Per gran parte della mia adolescenza rigorosamente anni Novanta, gli Ottanta hanno continuato a inseguirmi nelle maniche a sbuffo compulsive di una cugina più grande di me. Sbuffi sfrenati, voluttuosi, a margine di spalline imbottite da giocatore di rugby. L’orrore di una moda da dimenticare, dall’alto di t-shirt aderenti e redivivi jeans a zampa, era per me tanto evidente da lasciare a macerare la soluzione a tanta ostinazione lungo l’arco dell’intero decennio. Poi, l’illuminazione: se la bella giovinezza si fugge tuttavia, altrettanto non può dirsi per le sue spoglie fisiche- resti, relitti. Uno sgambetto triste al tempo, chiaro, ma il caso non era chiuso. Per non so quale upgrade spirituale mia cugina lasciò quell’appiglio disperato al passato, almeno esteriormente.

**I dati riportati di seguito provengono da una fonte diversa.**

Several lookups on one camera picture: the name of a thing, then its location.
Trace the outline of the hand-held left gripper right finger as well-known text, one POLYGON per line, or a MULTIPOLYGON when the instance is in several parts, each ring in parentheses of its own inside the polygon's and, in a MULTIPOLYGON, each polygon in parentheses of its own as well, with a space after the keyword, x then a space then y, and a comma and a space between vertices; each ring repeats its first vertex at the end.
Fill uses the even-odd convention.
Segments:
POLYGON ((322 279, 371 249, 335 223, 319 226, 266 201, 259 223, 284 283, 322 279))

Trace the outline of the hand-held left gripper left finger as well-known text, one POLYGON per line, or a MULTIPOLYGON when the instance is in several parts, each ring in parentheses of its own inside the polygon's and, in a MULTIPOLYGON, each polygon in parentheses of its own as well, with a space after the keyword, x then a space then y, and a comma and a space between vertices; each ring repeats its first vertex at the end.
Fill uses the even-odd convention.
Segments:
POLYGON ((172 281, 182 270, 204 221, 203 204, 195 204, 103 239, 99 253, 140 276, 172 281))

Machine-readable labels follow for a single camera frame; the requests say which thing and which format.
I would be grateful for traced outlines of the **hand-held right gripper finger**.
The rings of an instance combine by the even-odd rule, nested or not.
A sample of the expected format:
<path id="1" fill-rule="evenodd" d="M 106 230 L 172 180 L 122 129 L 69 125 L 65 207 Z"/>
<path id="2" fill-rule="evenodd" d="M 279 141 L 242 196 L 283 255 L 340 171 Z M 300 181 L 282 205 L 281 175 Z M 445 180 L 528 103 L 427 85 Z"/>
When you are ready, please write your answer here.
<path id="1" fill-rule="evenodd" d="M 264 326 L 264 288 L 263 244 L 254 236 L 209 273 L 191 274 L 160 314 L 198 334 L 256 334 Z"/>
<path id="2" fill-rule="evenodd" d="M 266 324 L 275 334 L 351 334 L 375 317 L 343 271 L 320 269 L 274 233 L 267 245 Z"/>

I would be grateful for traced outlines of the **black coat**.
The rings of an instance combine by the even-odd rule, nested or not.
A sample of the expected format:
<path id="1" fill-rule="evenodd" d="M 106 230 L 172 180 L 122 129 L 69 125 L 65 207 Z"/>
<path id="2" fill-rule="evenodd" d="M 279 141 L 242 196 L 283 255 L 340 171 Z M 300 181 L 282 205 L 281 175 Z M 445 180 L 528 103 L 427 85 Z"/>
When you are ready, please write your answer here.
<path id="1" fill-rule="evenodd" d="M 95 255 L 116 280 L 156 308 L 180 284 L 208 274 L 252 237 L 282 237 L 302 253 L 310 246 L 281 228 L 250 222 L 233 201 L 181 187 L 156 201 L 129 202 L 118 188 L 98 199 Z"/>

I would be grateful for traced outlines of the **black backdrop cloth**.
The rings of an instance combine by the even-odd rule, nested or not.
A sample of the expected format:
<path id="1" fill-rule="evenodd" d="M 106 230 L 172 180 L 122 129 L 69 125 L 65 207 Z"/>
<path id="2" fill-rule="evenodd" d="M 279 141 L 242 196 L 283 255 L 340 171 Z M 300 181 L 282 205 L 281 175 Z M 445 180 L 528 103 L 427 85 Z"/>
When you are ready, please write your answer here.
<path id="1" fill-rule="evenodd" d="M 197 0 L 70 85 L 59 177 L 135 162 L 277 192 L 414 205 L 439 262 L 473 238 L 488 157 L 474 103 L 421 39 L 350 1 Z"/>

Tuttavia soltanto oggi so come ci si sente, perché ho scoperto che Daniel Pennac sono le mie maniche a sbuffo. Il caso Malaussène- Mi hanno mentito, mi ha lasciato tiepieda e indifferente a sperare nel seguito: “il seguito!” più come incoraggiamento silenzioso al fantasma dello scrittore amato, che come reale aspettativa di coinvolgimento. La storia ruota attorno al rapimento di Georges Lapietà, milionario uomo dagli affari poco limpidi, la cui buonuscita -il “paracadute d’oro”- viene richiesta in riscatto a scopo benefico. Dopo 18 anni da “La passione secondo Thérèse” torna la tribù Malaussène, torna l’ironia del professore di francese che a scuola prendeva brutti voti, e una volta adulto e letterato ci ha svincolati dal peso legato all’idea di leggere, ci ha liberati, unificati sotto lo stendardo allegro e vivace delle copertine Feltrinelli . I dieci diritti del lettore, ricordate? “Ogni lettura è un atto di resistenza”: così, e altre cose che ci facevano sentire migliori, in Come un romanzo. Cosa è cambiato? “Allora com’è che non l’ amo più”?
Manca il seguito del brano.